• _WORK TASK_
Skip the images and print the listing exactly.

• _RECORDS SHOWN_
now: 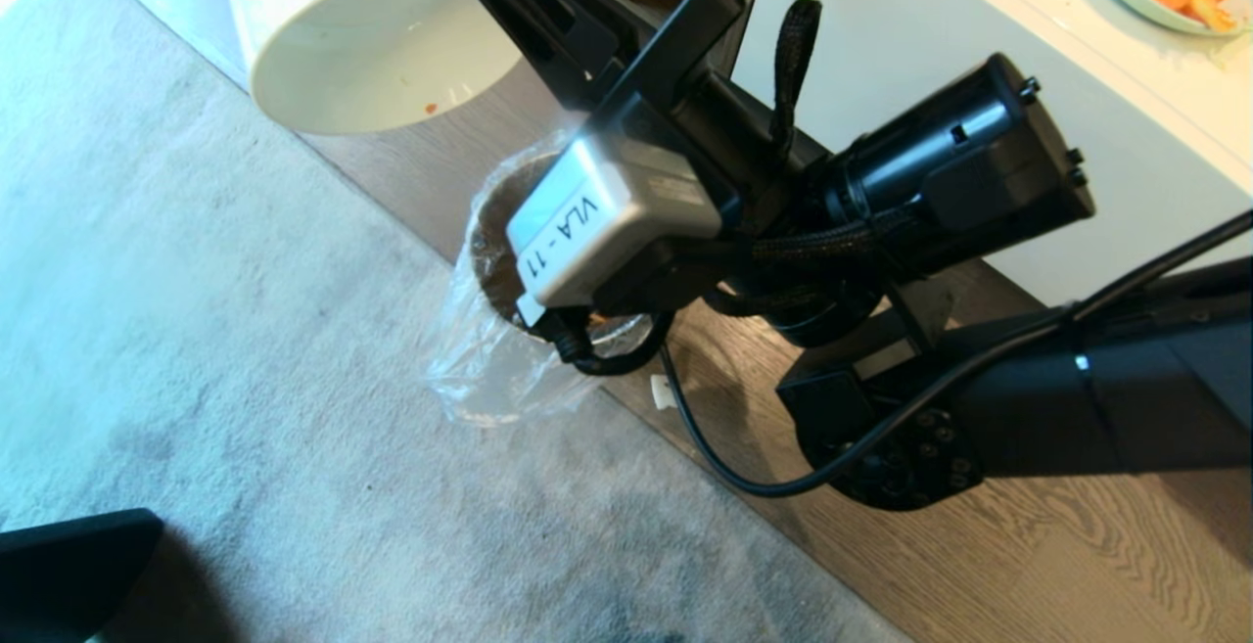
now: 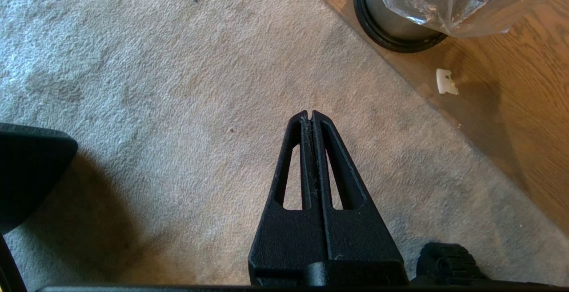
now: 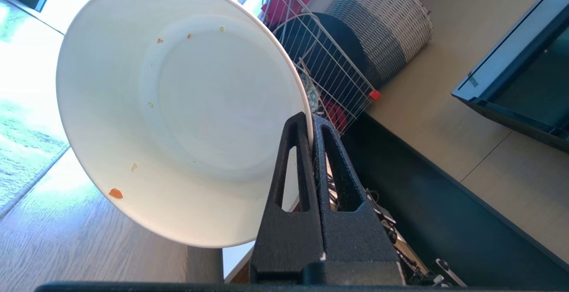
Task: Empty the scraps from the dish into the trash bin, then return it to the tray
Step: Pour the leftover food from the bowl into the trash can
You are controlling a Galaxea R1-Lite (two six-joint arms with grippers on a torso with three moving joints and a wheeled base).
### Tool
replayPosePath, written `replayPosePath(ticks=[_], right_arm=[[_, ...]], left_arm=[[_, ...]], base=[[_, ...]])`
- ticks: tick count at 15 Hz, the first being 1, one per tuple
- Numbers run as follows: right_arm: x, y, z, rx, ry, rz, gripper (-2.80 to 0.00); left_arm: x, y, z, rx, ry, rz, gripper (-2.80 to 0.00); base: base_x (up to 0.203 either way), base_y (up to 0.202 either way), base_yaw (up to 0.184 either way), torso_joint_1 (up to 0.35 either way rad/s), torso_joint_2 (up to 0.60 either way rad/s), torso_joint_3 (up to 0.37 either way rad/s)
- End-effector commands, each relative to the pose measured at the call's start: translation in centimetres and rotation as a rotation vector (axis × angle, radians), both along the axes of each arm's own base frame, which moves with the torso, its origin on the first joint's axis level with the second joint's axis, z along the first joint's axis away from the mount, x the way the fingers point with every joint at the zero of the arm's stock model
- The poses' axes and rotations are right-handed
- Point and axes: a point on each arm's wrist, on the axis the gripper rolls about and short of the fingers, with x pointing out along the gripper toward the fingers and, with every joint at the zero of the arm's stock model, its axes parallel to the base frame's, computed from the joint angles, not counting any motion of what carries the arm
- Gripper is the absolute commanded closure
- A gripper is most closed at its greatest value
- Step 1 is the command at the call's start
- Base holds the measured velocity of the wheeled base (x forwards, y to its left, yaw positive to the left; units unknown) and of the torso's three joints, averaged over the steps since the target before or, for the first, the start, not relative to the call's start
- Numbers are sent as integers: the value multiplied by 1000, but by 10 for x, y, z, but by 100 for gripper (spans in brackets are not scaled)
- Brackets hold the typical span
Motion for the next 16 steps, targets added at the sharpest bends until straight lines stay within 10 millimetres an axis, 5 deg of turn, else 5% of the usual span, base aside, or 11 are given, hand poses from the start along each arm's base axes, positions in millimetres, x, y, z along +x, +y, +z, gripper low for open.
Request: replayPosePath(ticks=[1,16], right_arm=[[-2,-3,4,39,-36,-5,0],[-4,-15,14,16,-142,-12,0]], left_arm=[[0,0,0,-1,-1,1,0],[0,0,0,-1,-1,1,0]], base=[[0,0,0,0,0,0],[0,0,0,0,0,0]])
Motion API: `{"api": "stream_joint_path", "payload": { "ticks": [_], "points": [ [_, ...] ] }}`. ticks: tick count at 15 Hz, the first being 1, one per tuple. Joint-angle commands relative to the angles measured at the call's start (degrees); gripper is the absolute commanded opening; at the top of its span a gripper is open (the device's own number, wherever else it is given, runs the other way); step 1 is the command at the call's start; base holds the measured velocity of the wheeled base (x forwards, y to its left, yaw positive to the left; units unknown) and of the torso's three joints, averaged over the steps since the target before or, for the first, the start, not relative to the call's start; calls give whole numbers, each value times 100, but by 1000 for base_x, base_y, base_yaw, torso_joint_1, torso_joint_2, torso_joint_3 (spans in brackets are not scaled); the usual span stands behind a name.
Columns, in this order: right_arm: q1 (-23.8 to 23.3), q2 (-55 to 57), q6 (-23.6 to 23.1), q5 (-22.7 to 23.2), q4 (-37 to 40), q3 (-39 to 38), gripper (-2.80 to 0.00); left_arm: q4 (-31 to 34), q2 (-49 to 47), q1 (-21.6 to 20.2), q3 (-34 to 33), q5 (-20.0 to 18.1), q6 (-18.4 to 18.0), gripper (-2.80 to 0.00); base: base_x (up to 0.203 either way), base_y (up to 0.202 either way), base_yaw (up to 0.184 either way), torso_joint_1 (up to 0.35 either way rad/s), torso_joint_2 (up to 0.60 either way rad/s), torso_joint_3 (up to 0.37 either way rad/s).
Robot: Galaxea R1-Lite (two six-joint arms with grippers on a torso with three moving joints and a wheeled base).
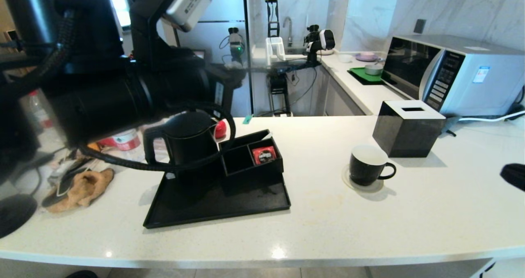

• _RESULT BELOW_
now: 
now: 
now: 
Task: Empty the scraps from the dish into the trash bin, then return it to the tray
Step: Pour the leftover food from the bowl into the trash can
You are controlling a Galaxea R1-Lite (two six-joint arms with grippers on a torso with three moving joints and a wheeled base).
### Tool
replayPosePath, written `replayPosePath(ticks=[_], right_arm=[[_, ...]], left_arm=[[_, ...]], base=[[_, ...]])`
- ticks: tick count at 15 Hz, the first being 1, one per tuple
- Numbers run as follows: right_arm: x, y, z, rx, ry, rz, gripper (-2.80 to 0.00); left_arm: x, y, z, rx, ry, rz, gripper (-2.80 to 0.00); base: base_x (up to 0.203 either way), base_y (up to 0.202 either way), base_yaw (up to 0.184 either way), torso_joint_1 (up to 0.35 either way rad/s), torso_joint_2 (up to 0.60 either way rad/s), torso_joint_3 (up to 0.37 either way rad/s)
- End-effector commands, each relative to the pose measured at the call's start: translation in centimetres and rotation as a rotation vector (axis × angle, radians), both along the axes of each arm's own base frame, which moves with the torso, its origin on the first joint's axis level with the second joint's axis, z along the first joint's axis away from the mount, x the way the fingers point with every joint at the zero of the arm's stock model
- The poses' axes and rotations are right-handed
- Point and axes: a point on each arm's wrist, on the axis the gripper rolls about and short of the fingers, with x pointing out along the gripper toward the fingers and, with every joint at the zero of the arm's stock model, its axes parallel to the base frame's, computed from the joint angles, not counting any motion of what carries the arm
- Gripper is the absolute commanded closure
- A gripper is most closed at its greatest value
- Step 1 is the command at the call's start
- Base holds the measured velocity of the wheeled base (x forwards, y to its left, yaw positive to the left; units unknown) and of the torso's three joints, averaged over the steps since the target before or, for the first, the start, not relative to the call's start
- Numbers are sent as integers: the value multiplied by 1000, but by 10 for x, y, z, but by 100 for gripper (spans in brackets are not scaled)
- Brackets hold the typical span
Motion for the next 16 steps, targets added at the sharpest bends until straight lines stay within 10 millimetres an axis, 5 deg of turn, else 5% of the usual span, base aside, or 11 are given, hand poses from the start along each arm's base axes, positions in millimetres, x, y, z along +x, +y, +z, gripper low for open.
Request: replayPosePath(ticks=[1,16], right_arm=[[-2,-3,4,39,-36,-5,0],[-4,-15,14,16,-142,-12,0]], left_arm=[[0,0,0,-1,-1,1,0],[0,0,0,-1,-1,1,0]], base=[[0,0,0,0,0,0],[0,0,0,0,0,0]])
Motion API: `{"api": "stream_joint_path", "payload": { "ticks": [_], "points": [ [_, ...] ] }}`. ticks: tick count at 15 Hz, the first being 1, one per tuple. Joint-angle commands relative to the angles measured at the call's start (degrees); gripper is the absolute commanded opening; at the top of its span a gripper is open (the device's own number, wherever else it is given, runs the other way); step 1 is the command at the call's start; base holds the measured velocity of the wheeled base (x forwards, y to its left, yaw positive to the left; units unknown) and of the torso's three joints, averaged over the steps since the target before or, for the first, the start, not relative to the call's start; calls give whole numbers, each value times 100, but by 1000 for base_x, base_y, base_yaw, torso_joint_1, torso_joint_2, torso_joint_3 (spans in brackets are not scaled); the usual span stands behind a name.
Columns, in this order: right_arm: q1 (-23.8 to 23.3), q2 (-55 to 57), q6 (-23.6 to 23.1), q5 (-22.7 to 23.2), q4 (-37 to 40), q3 (-39 to 38), gripper (-2.80 to 0.00); left_arm: q4 (-31 to 34), q2 (-49 to 47), q1 (-21.6 to 20.2), q3 (-34 to 33), q5 (-20.0 to 18.1), q6 (-18.4 to 18.0), gripper (-2.80 to 0.00); base: base_x (up to 0.203 either way), base_y (up to 0.202 either way), base_yaw (up to 0.184 either way), torso_joint_1 (up to 0.35 either way rad/s), torso_joint_2 (up to 0.60 either way rad/s), torso_joint_3 (up to 0.37 either way rad/s).
Robot: Galaxea R1-Lite (two six-joint arms with grippers on a torso with three moving joints and a wheeled base).

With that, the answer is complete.